(Records drawn from a dataset)
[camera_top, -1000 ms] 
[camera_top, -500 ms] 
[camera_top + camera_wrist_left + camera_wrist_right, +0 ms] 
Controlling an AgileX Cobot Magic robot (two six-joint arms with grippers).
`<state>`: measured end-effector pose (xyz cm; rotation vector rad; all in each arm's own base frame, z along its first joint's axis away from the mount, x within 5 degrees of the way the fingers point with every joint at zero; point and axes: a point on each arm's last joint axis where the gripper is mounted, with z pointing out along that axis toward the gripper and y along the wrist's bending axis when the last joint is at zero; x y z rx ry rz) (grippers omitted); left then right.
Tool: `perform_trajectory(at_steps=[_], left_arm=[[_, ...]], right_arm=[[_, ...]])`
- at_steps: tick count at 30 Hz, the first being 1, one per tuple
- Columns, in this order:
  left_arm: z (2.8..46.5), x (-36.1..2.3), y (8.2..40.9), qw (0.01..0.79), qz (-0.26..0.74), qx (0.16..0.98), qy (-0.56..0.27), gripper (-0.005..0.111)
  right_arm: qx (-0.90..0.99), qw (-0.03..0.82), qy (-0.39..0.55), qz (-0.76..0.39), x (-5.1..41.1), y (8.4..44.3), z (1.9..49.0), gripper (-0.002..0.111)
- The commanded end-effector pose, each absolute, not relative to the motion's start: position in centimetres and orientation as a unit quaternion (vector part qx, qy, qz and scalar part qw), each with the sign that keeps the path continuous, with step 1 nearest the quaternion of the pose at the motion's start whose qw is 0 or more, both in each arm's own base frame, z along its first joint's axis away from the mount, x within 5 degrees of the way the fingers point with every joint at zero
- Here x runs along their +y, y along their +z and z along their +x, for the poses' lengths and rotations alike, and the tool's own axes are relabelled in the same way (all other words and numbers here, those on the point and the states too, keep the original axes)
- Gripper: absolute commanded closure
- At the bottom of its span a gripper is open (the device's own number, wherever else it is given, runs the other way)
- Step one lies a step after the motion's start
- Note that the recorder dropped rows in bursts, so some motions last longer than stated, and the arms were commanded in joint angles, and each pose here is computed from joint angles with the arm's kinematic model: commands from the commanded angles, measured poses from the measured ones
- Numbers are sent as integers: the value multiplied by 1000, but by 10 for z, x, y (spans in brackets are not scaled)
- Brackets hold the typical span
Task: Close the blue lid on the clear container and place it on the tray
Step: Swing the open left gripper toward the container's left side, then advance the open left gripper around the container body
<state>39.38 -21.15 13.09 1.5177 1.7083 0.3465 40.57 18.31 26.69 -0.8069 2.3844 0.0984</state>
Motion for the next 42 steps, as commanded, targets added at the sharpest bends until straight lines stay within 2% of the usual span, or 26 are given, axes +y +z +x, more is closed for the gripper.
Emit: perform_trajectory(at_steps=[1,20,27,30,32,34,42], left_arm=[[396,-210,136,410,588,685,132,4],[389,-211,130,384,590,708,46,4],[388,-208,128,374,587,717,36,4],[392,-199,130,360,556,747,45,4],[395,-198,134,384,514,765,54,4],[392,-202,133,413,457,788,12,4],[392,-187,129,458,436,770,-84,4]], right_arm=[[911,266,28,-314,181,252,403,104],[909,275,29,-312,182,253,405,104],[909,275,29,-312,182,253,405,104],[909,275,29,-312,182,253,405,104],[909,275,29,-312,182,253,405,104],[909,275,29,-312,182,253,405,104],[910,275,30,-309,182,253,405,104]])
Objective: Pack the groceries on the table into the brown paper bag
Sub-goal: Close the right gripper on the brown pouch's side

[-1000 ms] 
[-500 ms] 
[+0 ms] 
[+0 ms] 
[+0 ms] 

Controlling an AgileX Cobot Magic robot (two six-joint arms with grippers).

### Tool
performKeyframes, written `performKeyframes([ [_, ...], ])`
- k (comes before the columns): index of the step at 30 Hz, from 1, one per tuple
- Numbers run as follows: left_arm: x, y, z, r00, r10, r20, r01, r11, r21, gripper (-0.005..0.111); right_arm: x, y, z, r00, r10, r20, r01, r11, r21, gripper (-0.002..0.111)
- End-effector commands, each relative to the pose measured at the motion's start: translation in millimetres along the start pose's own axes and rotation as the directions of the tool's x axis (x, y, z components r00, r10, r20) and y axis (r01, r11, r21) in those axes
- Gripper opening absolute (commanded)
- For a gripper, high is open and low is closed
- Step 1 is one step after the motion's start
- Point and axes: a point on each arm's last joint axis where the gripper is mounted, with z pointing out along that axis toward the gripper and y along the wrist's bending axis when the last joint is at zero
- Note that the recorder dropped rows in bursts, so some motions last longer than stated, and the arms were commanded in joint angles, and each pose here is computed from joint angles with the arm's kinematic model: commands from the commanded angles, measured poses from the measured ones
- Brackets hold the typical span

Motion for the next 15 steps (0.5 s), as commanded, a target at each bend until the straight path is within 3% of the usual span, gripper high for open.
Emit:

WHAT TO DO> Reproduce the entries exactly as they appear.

RESULT OF THE EXERCISE>
[camera_top, -1000 ms] 
[camera_top, -500 ms] 
[camera_top + camera_wrist_left + camera_wrist_right, +0 ms] 
Controlling an AgileX Cobot Magic robot (two six-joint arms with grippers).
`<state>`: measured end-effector pose (xyz cm; rotation vector rad; all in each arm's own base frame, z along its first joint's axis away from the mount, x within 5 degrees of the way the fingers point with every joint at zero; point and axes: a point on each arm's last joint axis where the gripper is mounted, with z pointing out along that axis toward the gripper and y along the wrist's bending axis when the last joint is at zero; x y z rx ry rz) (grippers omitted); left then right.
Tool: `perform_trajectory(at_steps=[_], left_arm=[[_, ...]], right_arm=[[_, ...]])`
- at_steps: tick count at 30 Hz, the first being 1, one per tuple
- Columns, in this order:
  left_arm: z (2.8..46.5), x (-36.1..2.3), y (8.2..40.9), qw (0.01..0.79), qz (-0.26..0.74), qx (0.16..0.98), qy (-0.56..0.27), gripper (-0.005..0.111)
  right_arm: qx (-0.90..0.99), qw (-0.03..0.82), qy (-0.39..0.55), qz (-0.76..0.39), x (-5.1..41.1), y (8.4..44.3), z (1.9..49.0), gripper (-0.002..0.111)
- The commanded end-effector pose, each absolute, not relative to the motion's start: position in centimetres and orientation as a unit quaternion (vector part qx, qy, qz and scalar part qw), each with the sign that keeps the path continuous, with step 1 nearest the quaternion of the pose at the motion's start whose qw is 0 or more, both in each arm's own base frame, z along its first joint's axis away from the mount, x within 5 degrees of the way the fingers point with every joint at zero
- Here x runs along their +y, y along their +z and z along their +x, for the poses' lengths and rotations alike, and the tool's own axes are relabelled in the same way (all other words and numbers here, those on the point and the states too, keep the original axes)
- Gripper: absolute commanded closure
- At the bottom of its span a gripper is open (the device's own number, wherever else it is given, runs the other way)
- Step one lies a step after the motion's start
- Note that the recorder dropped rows in bursts, so some motions last longer than stated, and the arms were commanded in joint angles, and each pose here is computed from joint angles with the arm's kinematic model: commands from the commanded angles, measured poses from the measured ones
- Numbers are sent as integers: the value multiplied by 1000, but by 10 for z, x, y (spans in brackets are not scaled)
- Brackets hold the typical span
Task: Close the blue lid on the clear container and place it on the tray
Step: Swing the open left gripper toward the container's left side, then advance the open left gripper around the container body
<state>39.38 -21.15 13.09 1.5177 1.7083 0.3465 40.57 18.31 26.69 -0.8069 2.3844 0.0984</state>
Motion for the next 42 steps, as commanded, targets added at the sharpest bends until straight lines stay within 2% of the usual span, or 26 are given, axes +y +z +x, more is closed for the gripper.
Emit: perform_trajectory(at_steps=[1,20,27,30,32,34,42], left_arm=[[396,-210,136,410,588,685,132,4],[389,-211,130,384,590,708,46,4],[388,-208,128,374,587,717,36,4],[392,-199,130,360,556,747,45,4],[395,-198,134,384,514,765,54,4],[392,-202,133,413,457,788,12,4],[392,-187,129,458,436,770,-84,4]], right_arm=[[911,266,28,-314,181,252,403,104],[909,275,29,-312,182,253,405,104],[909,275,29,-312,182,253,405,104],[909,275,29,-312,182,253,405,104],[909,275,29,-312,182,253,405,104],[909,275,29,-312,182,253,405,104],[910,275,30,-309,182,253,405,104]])
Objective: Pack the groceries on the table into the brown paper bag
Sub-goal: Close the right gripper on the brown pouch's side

[-1000 ms] 
[-500 ms] 
[+0 ms] 
[+0 ms] 
[+0 ms] 

Controlling an AgileX Cobot Magic robot (two six-joint arms with grippers).

### Tool
performKeyframes, written `performKeyframes([ [_, ...], ])`
- k (comes before the columns): index of the step at 30 Hz, from 1, one per tuple
- Numbers run as follows: left_arm: x, y, z, r00, r10, r20, r01, r11, r21, gripper (-0.005..0.111); right_arm: x, y, z, r00, r10, r20, r01, r11, r21, gripper (-0.002..0.111)
- End-effector commands, each relative to the pose measured at the motion's start: translation in millimetres along the start pose's own axes and rotation as the directions of the tool's x axis (x, y, z components r00, r10, r20) and y axis (r01, r11, r21) in those axes
- Gripper opening absolute (commanded)
- For a gripper, high is open and low is closed
- Step 1 is one step after the motion's start
- Point and axes: a point on each arm's last joint axis where the gripper is mounted, with z pointing out along that axis toward the gripper and y along the wrist's bending axis when the last joint is at zero
- Note that the recorder dropped rows in bursts, so some motions last longer than stated, and the arms were commanded in joint angles, and each pose here is computed from joint angles with the arm's kinematic model: commands from the commanded angles, measured poses from the measured ones
- Brackets hold the typical span

Motion for the next 15 steps (0.5 s), as commanded, a target at each bend until the straight path is within 3% of the usual span, gripper high for open.
Emit:

No more output will be produced for this exercise.